He graduated from Lebanon High School in 1964. Following high school graduation, he attended the University of Missouri-Rolla, graduating with a bachelor of science degree in electrical engineering in 1969.

In June of that same year, he was appointed to the Missouri State Highway Patrol as a trooper. He served the citizens of Missouri, patrolling Dallas, Hickory, and Polk Counties until his retirement in November, 1997.

He was united in marriage with Jeri Lynn Groves on March 17, 1972, and they made their home in Buffalo.

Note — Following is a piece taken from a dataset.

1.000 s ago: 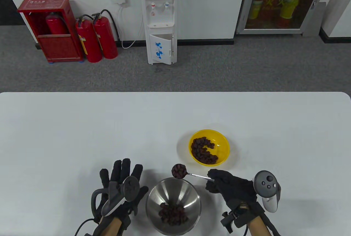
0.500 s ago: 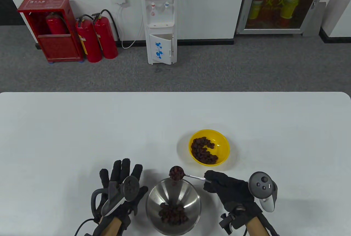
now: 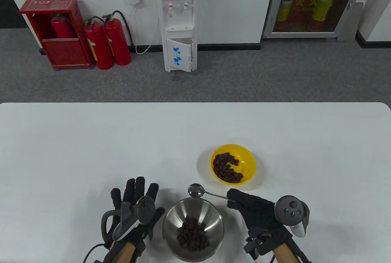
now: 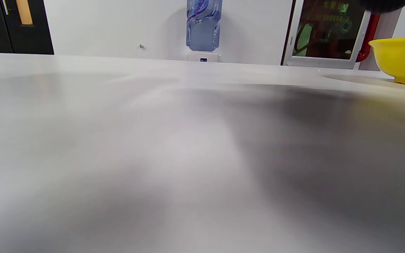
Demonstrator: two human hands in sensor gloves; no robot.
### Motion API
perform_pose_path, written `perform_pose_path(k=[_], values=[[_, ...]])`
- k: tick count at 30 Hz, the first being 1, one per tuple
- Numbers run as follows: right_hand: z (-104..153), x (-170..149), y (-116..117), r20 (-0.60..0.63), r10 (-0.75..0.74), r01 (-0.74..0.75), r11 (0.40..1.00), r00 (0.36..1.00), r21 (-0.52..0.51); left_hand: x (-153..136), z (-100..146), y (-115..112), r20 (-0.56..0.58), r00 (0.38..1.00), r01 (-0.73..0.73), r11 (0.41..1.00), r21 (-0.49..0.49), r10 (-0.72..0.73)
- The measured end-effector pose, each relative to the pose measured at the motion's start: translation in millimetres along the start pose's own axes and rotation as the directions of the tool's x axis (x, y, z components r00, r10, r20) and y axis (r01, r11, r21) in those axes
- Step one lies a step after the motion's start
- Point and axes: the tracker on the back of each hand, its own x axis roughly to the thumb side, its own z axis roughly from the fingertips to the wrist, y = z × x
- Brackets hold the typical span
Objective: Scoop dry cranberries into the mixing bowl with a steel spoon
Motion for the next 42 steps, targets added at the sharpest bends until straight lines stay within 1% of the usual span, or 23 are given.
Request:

Following his retirement, he began another career as an ACTAR certified traffic accident reconstructionist with Midwest Accident Reconstruction Services. He also worked as an instructor in accident reconstruction technology for Central Missouri State University at Warrensburg and for training programs sponsored by the Missouri Sheriff’s Association.

He was a member of the Midwest Association of Technical Accident Investigators, the Society of Accident Reconstructionists, and the National Association of Professional Accident Reconstruction Specialists.

He also loved being with his dogs.

He was preceded in death by his mother, Geneva.

He is survived by his wife, Jeri; his father, Victor R. Smith of Buffalo; father and mother-in-law, Lloyd and Fern Marshall of Lebanon; and brother and sister-in-law, Steven and Cheri Groves of Rolla.